Discarded Plastic Fishing Nets Are Turned Into Filament For 3D Printers

Discarded Plastic Fishing Nets Are Turned Into Filament For 3D Printers
Ian Falconer, founder of 0rCA – supplied

An English fisherman who grew indignant at the number of nylon fishing nets he saw abandoned on the wharfs of Cornwall every year has moored his boat and invented new recycling technology to turn the nets into raw plastic again.

A skipper will replace his nylon fishing net every 6 months, says Ian Falconer, and most of the time they’re buried in a landfill, burned, or abandoned in the ocean to strangle fish and other wildlife.

But now, if that skipper just gives it over to Falconer, he can turn it into plastic granules that have been used to make dozens of different products, from lamp shades to razorblade handles.

It’s done with the patented technology and methods of his company 0rCA, which he founded after testing the method in his kitchen with used nets given to him by the harbor master of Newlyn, Cornwall.

0rCA has raised over $1.35 million in funding from big business like L’Oréal, Mercedes Benz, and Phillips, and can now turn 1 metric ton of fishing net material per day into little nylon pellets for use like virgin plastic in injection molding, or to spin into filaments for 3D printing.

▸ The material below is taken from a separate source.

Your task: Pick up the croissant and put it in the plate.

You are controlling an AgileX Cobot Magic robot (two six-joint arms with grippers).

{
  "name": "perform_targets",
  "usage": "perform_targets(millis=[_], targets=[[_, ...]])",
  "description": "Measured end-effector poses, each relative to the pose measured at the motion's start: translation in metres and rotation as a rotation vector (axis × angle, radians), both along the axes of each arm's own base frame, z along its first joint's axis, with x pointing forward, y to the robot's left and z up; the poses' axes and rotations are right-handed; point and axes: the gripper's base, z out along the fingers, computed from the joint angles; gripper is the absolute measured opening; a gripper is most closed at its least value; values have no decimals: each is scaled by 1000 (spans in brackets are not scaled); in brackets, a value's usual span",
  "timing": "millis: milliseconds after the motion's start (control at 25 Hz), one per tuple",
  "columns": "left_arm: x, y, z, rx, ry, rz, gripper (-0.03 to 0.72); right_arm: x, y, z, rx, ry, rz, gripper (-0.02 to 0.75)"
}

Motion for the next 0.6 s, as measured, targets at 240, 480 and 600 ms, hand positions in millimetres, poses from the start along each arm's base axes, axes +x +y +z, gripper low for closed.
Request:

Falconer estimates that around one million tons of nets are wasted every year, explaining to the Guardian that after several months of use, the filaments develop an algal biofilm and change from sharp, azure plastic obscurity into a cloudy grey color that the fish can spot. Skippers begin to see their catches shrink at this point, and toss the nets in the garbage.

Discarded Plastic Fishing Nets Are Turned Into Filament For 3D Printers
Eyeglass lenses ‘designed for adventure’ by 0rCA’s recycled plastic – supplied

However, it’s only a miniscule percentage of those nylon fishing nets that are wasted in England, much less Cornwall, and so 0rCA now offers the whole recycling micro-factory to harbors around the world for $500,000, delivered to them complete in a single shipping container.

MORE SOLUTIONS TO THIS PROBLEM:

  • Washed up Hi-Tech Tracker Buoys Brilliantly Redeployed to Protect Turtles from ‘Ghost Nets’
  • Shrimpers and Crabbers Get Paid to Collect Abandoned Traps, Saving Wildlife from Derelict Fishing Hazards
  • Fishing Nets and Carpets Can Be Recycled Molecularly Thanks to Genius Chemist and Brand New Catalyst

“The beauty of it is that it all fits in a shipping container and pretty much anyone can operate it,” Falconer told the Guardian. “So you could have one of these at every harbor around the world, converting a costly and hazardous waste into a profitable raw material.”